What are you feeding? Do the ears have an odor?


----------



## Lin (Jul 3, 2007)

Itching is commonly allergies, like food allergies. But since it seems to be specific to the ears you could try the blue power ear wash. Its a homeopathic ear wash that helps many different ear problems. Tessa started itching her ears, and would occasionally squeal like in pain while itching deep in an ear. The vet looked and there was no infection or anything going on, after using the blue power ear wash it stopped and if I notice her start to scratch them again I'll use it for a few days. 

http://www.itsfortheanimals.com/Adobe/Blue%20Power%20Ear%20Treatment.pdf


----------



## MajicForest (Aug 18, 2009)

we have checked for mites, scrapes and all, not that.
Is the blue power ear for insidethe ear? that is what the article seemed to indicate?
no foul smell, no blood, no problems on the inside of the ears, just the tips and the backs and only on two dogs. I would think it it where an allergy issue it would be on the body also? I have had allergy dogs before. antihysemines do not seem to work.

Feeding Flint River Fish and Chips,
the coats are shiny, dark, soft and wonderful


----------



## LisaT (Feb 7, 2005)

hair loss on the tips of the ears then? (I see you said that originally!!







) If so, we have a few dogs on the board with this issue, though I don't remember who it is, or what it is.

With my boy, that's a sign he needs to see the chiropractor, it's a nerve thing.


----------



## MajicForest (Aug 18, 2009)

really???
does the chiropractor really help that?
do they scratch their ears?


----------



## Lin (Jul 3, 2007)

> Originally Posted By: MajicForestShepswe have checked for mites, scrapes and all, not that.
> Is the blue power ear for insidethe ear? that is what the article seemed to indicate?
> no foul smell, no blood, no problems on the inside of the ears, just the tips and the backs and only on two dogs.

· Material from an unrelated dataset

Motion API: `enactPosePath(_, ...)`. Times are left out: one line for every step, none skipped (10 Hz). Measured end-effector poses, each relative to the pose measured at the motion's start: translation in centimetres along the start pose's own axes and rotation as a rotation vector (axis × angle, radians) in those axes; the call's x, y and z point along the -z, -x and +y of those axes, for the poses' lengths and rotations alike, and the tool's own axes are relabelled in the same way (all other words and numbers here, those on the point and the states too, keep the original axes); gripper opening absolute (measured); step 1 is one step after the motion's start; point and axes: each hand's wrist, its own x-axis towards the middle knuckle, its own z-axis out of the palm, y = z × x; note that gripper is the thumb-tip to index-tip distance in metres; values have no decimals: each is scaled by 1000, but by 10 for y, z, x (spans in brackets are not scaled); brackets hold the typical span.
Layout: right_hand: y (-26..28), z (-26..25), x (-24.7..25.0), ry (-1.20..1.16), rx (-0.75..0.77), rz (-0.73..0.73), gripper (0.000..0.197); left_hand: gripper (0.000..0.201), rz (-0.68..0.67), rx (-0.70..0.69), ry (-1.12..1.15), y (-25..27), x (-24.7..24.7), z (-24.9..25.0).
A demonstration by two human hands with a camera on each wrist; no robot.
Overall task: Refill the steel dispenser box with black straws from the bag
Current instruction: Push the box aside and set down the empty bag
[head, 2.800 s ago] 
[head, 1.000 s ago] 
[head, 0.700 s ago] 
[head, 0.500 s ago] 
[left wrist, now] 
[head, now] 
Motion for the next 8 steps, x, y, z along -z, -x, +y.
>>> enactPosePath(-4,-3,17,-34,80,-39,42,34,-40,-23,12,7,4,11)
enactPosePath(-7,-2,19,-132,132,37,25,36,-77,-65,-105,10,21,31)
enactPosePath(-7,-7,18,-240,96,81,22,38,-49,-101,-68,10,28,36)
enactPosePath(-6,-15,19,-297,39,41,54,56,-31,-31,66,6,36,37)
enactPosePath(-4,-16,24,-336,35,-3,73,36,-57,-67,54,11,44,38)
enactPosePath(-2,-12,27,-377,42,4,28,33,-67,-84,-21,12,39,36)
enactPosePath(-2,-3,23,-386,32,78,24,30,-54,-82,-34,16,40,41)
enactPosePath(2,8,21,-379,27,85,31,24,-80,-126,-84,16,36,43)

Yep inside the ear. Thats where Tessa scratched, was the backs of her ears. And she would really get going at it folding the ear over awfully hard. She only squealed with one ear, I can't remember what side it was though. She would occasionally squeal slightly or whimper with that ear when I was massaging the blue power wash inside.


----------



## LisaT (Feb 7, 2005)

> Originally Posted By: MajicForestShepsreally???
> does the chiropractor really help that?
> do they scratch their ears?


Yeah, with both my dogs, when they start scratching at their ears unusually, with no infection, it always means the chiro. The nerves run up from the neck area, particularly where the neck meets the skull.

Reading Lin's post, it could be mites too.


----------



## Samba (Apr 23, 2001)

I had lots of ear scratching in my girl without any infection showing up. She had allergies. We had her tested. Most allergies are actually not to food, but many people jump at that cause it is easy to mess with. If the ear itching continues, I would consider treating for allergy.....antihistamines, EFA oils. My girls allergies became pretty bad and we did desensitization shots.


----------



## LisaT (Feb 7, 2005)

> Originally Posted By: Samba.... Most allergies are actually not to food...


I wish people people would stop saying this. While there are lots of environmental allergies, and some dogs with only env. allergies, experience on this board, and every other one that I've been on, shows that lots of dogs have either allergies or sensitivities to lots of different foods.


----------



## Samba (Apr 23, 2001)

Unless there have been recent changes in veterinary medical experience, its still true. 

Inhalant Allergies

Inhalant allergy, or atopy, is the most common kind of allergy seen in pets. The condition is similar to hay fever in people, but the symptoms are manifested in the skin rather than the respiratory system. Dogs may be allergic to tree pollen, grass pollen, weed pollen, mold spores, and house dust mites. Allergies to plant pollens are usually seasonal. Mold and house dust can create problems anytime of the year.

Symptoms: Usually the same for any of the inhalant allergens. Dogs will typically scratch, shake their head, rub their ears or muzzle, or lick their feet.

Treatment: There are several methods to treat inhalant allergies. The most common method is to give anti-inflammatories. Corticosteroids and antihistamines, if used carefully, can be a safe, effective way to treat allergies. Your veterinarian can best determine what combination and dosage should be used. Medicated Shampoos may also be used to treat allergies. Hypoallergenic shampoo is soothing and can provide temporary relief to inflamed skin.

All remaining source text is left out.